“我想到好办法了。”傅婳眯眼一笑,伸出嫩葱般的食指,在粉嫩嫩的唇瓣上一按,白皙的指尖染上了一层艳色。
今天祭祖,全家都要聚在延寿院一起用晚膳,傅婳的嘴唇在冷天有些苍白,看起来没有精神的样子,所以她入冬以后她都喜欢上层薄薄的胭脂,如今正好派上用场。
傅舒玄望着那颤巍巍、粉嘟嘟的唇瓣,眸光暗沉如墨,那难堪的地方一紧,忙狼狈的转过身去,使劲呼吸几下才堪堪压住心底的躁动。这让他羞耻的情愫顺着日月相处越来越浓烈,他都快压不住了。傅舒玄揉着隐隐作痛的太阳穴,想起前几天皇上秘密跟他提起的事,当时还摇摆不定,不过此刻下定了决心。

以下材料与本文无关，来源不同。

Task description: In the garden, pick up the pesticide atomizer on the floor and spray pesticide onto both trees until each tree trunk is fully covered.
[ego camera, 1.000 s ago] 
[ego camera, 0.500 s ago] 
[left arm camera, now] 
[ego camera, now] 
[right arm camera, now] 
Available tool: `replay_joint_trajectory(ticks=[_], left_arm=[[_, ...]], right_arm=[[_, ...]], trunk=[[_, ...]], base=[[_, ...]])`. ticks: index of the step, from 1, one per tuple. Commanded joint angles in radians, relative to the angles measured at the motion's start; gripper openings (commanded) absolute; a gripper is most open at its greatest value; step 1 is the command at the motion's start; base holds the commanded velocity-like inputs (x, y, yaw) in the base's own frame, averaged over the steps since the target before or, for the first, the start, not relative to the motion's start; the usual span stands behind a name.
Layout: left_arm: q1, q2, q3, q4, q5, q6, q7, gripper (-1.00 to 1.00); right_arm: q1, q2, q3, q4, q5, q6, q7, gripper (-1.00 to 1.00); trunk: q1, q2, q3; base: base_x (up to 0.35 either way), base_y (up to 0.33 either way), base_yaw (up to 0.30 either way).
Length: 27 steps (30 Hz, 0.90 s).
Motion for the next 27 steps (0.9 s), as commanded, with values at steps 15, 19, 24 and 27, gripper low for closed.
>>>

而一旁无知无觉的傅婳欢快的跑到那副寒梅图前,指尖在一朵花瓣上使劲按了按,一片浅绯色的花瓣孤零零的开在枝头。
“好了,三叔你看看是不是很不错?”
傅舒玄调整好呼吸,转过头看去,笑着夸赞:“确实不错,时辰不早,你该回去了。”
“是哦,都己时一刻了,三叔要等下走还是一起?”傅婳看了看沙漏问道。
“一起吧,现在也没什么事。”傅舒玄望了眼外面阴沉沉的天,好像要下雪的样子。
“等等!”将要出门,傅舒玄突然喊住傅婳,没等她开口询问就往书房后面的内室走去。
傅婳乖乖的坐在原地等着,不一会儿就看到傅舒玄手里抱着一件红火的貂皮大氅走过来。
傅婳奇怪的看着他,想不到三叔会穿这样颜色的衣服!
傅舒玄好像知道她所想似的,无奈的看了她一眼,走到跟前,直接伸手把她身上的银鼠皮毛披风解了下来,手一抖,那件毛光水滑,价值千金的貂皮大氅直接披在她身上。
大小正好合适,只是要比刚才穿的那件要长点。